South African Airline (SAA) announced on Monday that it would resume flights to six destinations on the African continent from Tuesday.
SAA was hit by strikes on Friday, with more than 3,000 of its 5,000-strong workforce walking off the job. Employees, organised by the National Union of Mineworkers of SA (Numsa) and the SA Cabin Crew Association (Sacca) are demanding an 8% salary increase, against an offer of 5.9% deferred to April 2020 by the company.
The airline is in a dire financial state and is unable to cover costs from the revenue it generates. A R5.5bn bailout from government in October plus an undertaking to repay its debt is not sufficient to keep SAA flying without further government assistance.
On Friday, the airline cancelled all flights but on Monday resumed international flights. It will now also resume flying to Accra, Lagos, Lusaka, Maputo, Windhoek and Harare, the airline said. Domestic flights remain cancelled with some passengers being accommodated on Mango and other airlines.
Not all employees at the airline are on strike with the National Transport Movement (NTM) on the brink of securing an agreement on wages with the company. NTM president Mashudu Raphetha said on Monday that members did not want to strike and believed that an agreement with management was close to being reached.
“We are pleased that SAA is now able to increase services and to offer our customers more flights on the African continent and that all our International flights are back on schedule.
“It is also important to assure SAA’s customers that our operations are safe and that the airline will never compromise on this core responsibility,” SAA’s chief commercial officer, Philip Saunders, said.

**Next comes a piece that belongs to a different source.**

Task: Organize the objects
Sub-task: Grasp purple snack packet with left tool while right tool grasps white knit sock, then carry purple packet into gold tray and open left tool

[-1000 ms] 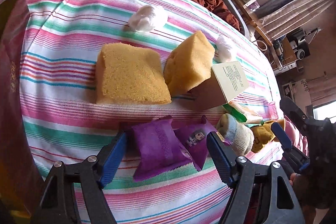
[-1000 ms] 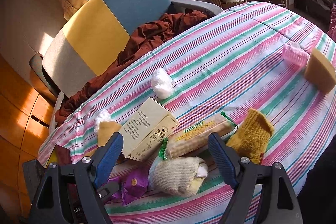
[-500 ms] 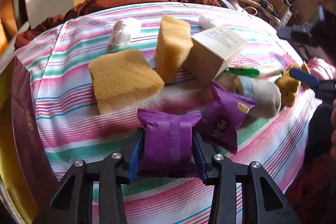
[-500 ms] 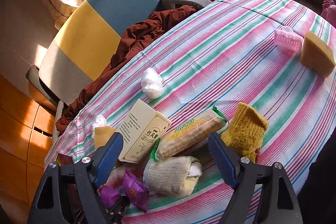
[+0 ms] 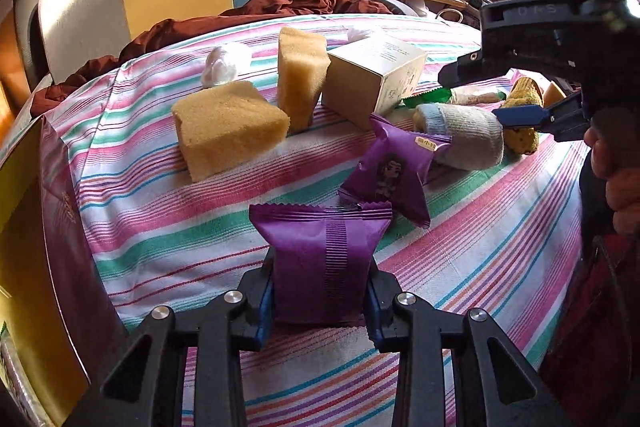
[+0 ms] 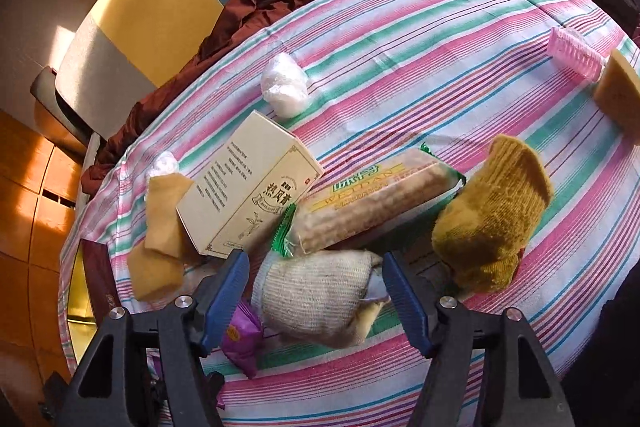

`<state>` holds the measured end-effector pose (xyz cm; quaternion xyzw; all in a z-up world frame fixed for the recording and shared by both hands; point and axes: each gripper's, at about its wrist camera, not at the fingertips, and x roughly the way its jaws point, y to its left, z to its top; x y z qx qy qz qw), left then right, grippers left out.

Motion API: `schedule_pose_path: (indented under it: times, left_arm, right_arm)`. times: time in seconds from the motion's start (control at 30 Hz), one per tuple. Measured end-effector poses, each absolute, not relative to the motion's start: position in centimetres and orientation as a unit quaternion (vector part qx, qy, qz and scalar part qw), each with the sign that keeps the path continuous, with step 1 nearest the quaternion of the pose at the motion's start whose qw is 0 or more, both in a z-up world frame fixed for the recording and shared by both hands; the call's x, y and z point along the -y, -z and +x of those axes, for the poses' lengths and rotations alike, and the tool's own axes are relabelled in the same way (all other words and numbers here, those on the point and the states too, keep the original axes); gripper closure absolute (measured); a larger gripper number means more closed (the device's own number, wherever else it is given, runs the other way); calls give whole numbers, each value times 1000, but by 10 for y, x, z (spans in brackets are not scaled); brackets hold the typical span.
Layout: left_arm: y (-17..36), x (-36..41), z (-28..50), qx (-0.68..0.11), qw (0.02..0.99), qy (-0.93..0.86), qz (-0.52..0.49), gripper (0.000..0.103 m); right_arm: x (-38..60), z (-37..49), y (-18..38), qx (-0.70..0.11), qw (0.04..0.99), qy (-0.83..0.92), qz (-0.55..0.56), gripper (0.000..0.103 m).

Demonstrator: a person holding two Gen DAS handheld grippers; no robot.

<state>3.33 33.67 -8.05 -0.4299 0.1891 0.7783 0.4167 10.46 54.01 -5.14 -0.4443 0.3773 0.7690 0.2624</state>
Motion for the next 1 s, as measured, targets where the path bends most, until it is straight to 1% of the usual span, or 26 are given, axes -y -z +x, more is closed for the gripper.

On Sunday, Numsa claimed in a statement that SAA was compromising on safety by making use of crew that were not fully qualified. SAA Acting CEO Zuks Ramasia on Sunday gave Numsa an ultimatum to withdraw its claim or face legal action.
Numsa has called on companies in the aviation industry to join a secondary strike to support SAA employees. But this is some way off, if it takes off at all, as a secondary strike must first be declared as compliant with the law by the CCMA or labour court. Employees must then give seven days notice before embarking on a secondary strike.